*Task objective*: When the word "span" appears in a line of the data below, list that line.

------ Record extracts ------

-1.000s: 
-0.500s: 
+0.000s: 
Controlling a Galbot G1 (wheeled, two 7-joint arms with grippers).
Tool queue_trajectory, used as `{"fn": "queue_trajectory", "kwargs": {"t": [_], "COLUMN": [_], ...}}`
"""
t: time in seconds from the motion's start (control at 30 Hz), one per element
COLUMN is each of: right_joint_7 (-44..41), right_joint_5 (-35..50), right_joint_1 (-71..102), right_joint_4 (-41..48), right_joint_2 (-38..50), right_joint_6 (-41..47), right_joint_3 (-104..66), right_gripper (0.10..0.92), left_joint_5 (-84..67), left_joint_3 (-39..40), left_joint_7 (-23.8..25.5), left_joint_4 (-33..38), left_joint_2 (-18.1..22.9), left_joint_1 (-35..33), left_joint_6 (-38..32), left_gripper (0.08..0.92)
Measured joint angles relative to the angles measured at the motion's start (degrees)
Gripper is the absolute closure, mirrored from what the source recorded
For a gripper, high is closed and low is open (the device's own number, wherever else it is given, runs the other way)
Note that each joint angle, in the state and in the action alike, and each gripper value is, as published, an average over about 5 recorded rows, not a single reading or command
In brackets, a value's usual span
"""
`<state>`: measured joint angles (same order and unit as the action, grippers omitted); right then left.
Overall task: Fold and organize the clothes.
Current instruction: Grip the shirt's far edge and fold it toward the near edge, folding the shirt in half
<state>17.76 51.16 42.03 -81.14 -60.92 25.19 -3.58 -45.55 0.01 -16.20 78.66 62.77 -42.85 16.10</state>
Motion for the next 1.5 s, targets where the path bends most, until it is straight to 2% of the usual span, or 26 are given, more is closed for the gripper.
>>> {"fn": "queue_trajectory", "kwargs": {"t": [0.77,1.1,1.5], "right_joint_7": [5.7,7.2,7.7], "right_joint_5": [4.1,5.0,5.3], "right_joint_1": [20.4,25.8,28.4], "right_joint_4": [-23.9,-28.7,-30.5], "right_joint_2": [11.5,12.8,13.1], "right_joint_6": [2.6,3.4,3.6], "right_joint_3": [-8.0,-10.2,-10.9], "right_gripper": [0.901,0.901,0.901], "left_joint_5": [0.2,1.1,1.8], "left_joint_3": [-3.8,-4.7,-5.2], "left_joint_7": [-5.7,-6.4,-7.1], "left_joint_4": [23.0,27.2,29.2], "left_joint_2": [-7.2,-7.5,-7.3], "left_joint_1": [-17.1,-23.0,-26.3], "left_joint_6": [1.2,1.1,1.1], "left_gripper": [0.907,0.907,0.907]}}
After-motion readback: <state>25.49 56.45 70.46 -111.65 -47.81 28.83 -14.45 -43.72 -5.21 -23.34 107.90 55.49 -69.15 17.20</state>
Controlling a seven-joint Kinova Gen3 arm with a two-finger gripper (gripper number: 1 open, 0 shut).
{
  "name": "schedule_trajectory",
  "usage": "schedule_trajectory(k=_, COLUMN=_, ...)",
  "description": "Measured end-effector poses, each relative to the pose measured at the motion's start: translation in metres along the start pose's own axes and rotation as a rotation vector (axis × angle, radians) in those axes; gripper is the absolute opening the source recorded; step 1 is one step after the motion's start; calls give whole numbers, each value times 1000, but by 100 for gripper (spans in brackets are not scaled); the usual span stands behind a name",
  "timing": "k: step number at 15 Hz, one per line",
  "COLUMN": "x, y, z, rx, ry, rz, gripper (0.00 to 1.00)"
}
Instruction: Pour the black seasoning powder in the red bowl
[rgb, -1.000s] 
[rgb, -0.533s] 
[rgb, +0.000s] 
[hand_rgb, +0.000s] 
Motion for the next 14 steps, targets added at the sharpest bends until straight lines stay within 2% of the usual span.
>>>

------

*Written answer*:
In brackets, a value's usual span
Motion for the next 1.5 s, targets where the path bends most, until it is straight to 2% of the usual span, or 26 are given, more is closed for the gripper.
  "description": "Measured end-effector poses, each relative to the pose measured at the motion's start: translation in metres along the start pose's own axes and rotation as a rotation vector (axis × angle, radians) in those axes; gripper is the absolute opening the source recorded; step 1 is one step after the motion's start; calls give whole numbers, each value times 1000, but by 100 for gripper (spans in brackets are not scaled); the usual span stands behind a name",
Motion for the next 14 steps, targets added at the sharpest bends until straight lines stay within 2% of the usual span.

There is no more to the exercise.